Btw, thanks for the good work!
marstonstudio wrote:
I created a script in Python which people interested in this topic may find useful as a short term workaround. It loads records from the yacreader sqlite3 database, checks each zip file for a comic rack xml metadata file, and if one exists it updates the yacreader db file with the info it found. It ignores any records that don't have an xml file, but will completely overwrite the db record for any issues that do have an xml file.
I tested with my collection of 40,000 files that I had tagged with Comic Vine API and edited with Comic Tagger a few years ago and caught a bunch of exceptions, but your mileage may vary. Please make a backup copy of your .yacreader/library.ydb file before you run this in case anything goes wrong.
Put the code into a file callled 'yacxmlupdater.py' and make it executable.
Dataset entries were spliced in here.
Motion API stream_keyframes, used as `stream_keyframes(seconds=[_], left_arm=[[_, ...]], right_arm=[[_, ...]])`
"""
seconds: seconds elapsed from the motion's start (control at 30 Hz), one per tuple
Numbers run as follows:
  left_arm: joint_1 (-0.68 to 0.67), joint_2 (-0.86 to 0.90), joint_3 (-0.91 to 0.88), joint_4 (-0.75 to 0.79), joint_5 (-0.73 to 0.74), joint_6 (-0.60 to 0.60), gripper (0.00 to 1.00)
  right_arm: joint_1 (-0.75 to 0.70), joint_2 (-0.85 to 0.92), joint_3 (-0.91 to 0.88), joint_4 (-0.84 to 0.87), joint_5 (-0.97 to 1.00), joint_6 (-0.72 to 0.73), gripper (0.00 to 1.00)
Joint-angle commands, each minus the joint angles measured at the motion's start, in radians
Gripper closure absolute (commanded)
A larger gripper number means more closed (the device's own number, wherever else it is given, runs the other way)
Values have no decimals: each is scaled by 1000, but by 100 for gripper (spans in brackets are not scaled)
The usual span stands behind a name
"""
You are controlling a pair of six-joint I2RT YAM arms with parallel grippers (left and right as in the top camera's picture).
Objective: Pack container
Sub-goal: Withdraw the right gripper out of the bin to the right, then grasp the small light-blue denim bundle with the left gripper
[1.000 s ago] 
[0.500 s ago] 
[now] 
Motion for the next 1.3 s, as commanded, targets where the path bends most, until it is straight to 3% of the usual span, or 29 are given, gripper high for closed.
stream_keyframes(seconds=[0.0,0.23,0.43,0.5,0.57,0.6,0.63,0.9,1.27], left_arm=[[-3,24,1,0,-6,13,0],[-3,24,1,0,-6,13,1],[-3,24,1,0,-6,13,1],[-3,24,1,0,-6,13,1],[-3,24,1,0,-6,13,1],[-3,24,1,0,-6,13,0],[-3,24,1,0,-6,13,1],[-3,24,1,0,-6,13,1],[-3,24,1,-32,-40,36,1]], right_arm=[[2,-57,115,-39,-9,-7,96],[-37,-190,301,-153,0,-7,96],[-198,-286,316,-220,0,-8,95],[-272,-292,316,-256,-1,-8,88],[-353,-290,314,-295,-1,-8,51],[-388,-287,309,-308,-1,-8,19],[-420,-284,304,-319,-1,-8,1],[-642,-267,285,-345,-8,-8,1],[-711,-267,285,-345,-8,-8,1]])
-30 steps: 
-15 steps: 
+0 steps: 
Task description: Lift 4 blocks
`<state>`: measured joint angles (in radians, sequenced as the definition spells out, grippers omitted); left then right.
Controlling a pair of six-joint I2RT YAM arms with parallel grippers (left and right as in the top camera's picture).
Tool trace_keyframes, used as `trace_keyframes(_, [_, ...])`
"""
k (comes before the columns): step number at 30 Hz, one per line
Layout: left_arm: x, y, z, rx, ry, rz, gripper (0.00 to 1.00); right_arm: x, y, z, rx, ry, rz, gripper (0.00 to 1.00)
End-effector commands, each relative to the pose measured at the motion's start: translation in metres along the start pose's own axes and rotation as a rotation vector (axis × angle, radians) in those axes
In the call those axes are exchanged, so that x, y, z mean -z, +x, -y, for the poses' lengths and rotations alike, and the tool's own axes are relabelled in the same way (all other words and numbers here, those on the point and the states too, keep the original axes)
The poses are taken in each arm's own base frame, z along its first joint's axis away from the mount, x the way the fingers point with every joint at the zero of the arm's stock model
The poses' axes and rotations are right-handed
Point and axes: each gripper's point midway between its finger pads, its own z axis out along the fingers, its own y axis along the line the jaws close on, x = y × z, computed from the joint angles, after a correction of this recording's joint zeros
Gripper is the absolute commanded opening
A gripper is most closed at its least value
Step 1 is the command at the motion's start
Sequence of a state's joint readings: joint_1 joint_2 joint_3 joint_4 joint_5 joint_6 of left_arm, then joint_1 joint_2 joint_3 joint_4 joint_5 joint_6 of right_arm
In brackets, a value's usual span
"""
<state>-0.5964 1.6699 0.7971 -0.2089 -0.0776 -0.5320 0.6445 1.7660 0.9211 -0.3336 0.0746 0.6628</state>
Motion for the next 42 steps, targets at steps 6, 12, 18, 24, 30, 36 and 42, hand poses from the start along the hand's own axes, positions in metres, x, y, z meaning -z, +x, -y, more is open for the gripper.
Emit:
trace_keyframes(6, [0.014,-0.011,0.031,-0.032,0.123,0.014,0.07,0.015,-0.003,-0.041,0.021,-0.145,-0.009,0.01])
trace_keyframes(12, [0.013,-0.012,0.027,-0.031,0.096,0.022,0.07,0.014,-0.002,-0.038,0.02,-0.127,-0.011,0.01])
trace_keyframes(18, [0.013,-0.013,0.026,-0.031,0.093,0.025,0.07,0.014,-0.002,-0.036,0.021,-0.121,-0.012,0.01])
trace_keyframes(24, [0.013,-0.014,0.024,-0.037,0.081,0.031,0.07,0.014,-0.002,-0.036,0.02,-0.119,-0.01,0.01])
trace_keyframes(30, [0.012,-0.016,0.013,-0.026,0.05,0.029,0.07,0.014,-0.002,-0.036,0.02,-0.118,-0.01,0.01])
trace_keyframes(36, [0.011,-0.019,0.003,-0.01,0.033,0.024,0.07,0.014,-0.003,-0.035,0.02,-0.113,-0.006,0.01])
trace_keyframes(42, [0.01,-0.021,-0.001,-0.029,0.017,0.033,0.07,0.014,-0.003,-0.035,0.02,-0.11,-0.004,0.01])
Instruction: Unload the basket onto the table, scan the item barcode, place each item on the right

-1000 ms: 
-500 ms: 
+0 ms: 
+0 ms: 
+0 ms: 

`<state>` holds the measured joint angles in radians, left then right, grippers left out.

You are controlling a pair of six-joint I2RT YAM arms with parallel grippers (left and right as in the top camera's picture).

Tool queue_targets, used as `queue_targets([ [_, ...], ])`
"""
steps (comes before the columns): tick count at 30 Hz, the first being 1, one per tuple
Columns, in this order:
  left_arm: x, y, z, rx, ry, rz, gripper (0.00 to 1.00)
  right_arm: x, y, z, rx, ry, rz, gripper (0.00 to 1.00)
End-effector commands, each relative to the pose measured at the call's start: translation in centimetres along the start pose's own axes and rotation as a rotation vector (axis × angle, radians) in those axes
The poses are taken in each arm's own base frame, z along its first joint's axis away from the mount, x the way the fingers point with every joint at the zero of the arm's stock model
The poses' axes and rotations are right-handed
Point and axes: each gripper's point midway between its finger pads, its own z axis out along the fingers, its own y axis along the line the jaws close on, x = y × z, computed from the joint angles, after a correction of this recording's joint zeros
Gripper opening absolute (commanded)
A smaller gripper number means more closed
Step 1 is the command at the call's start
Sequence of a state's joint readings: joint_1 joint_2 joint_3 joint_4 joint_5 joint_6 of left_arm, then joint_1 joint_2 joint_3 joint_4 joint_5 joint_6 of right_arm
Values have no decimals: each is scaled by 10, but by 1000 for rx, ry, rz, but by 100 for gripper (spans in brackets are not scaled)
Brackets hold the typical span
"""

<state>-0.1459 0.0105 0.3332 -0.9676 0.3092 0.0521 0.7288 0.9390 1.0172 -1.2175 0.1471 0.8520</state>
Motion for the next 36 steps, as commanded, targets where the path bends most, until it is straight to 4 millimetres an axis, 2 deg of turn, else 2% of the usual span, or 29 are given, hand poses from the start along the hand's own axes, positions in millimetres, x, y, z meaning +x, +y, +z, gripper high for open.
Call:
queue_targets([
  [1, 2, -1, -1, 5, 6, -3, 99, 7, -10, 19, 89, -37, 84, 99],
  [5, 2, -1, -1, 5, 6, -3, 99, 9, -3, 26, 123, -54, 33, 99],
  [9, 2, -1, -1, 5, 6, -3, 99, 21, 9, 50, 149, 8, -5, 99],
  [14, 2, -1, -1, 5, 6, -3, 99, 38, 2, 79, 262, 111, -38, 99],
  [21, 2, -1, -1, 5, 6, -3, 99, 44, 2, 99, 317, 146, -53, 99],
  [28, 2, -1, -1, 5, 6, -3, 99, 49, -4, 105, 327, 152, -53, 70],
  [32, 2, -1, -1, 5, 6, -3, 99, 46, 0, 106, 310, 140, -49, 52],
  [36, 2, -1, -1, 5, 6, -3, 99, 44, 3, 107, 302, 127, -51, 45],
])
You may need to edit the first line of the script to point to your local installation of Python 3, on my Mac it was '#!/usr/bin/python3'
Execute the file and tell it where your library directory is and the maximum number of records to update, example: ./yacxmlupdater.py --library /Volumes/comics --max 100
Sharing here and happy to submit as a PR to the project or post to a different thread in the forum if that would be preferred by the admins.
#!/usr/bin/python3
import logging
import argparse
import sqlite3
import zipfile
from xml.dom import minidom
import os
class Updater:
def __init__(self, library, id, max):
formatter = logging.Formatter('%(asctime)s - %(levelname)s ---------- %(message)s', '%Y-%m-%d %H:%M:%S')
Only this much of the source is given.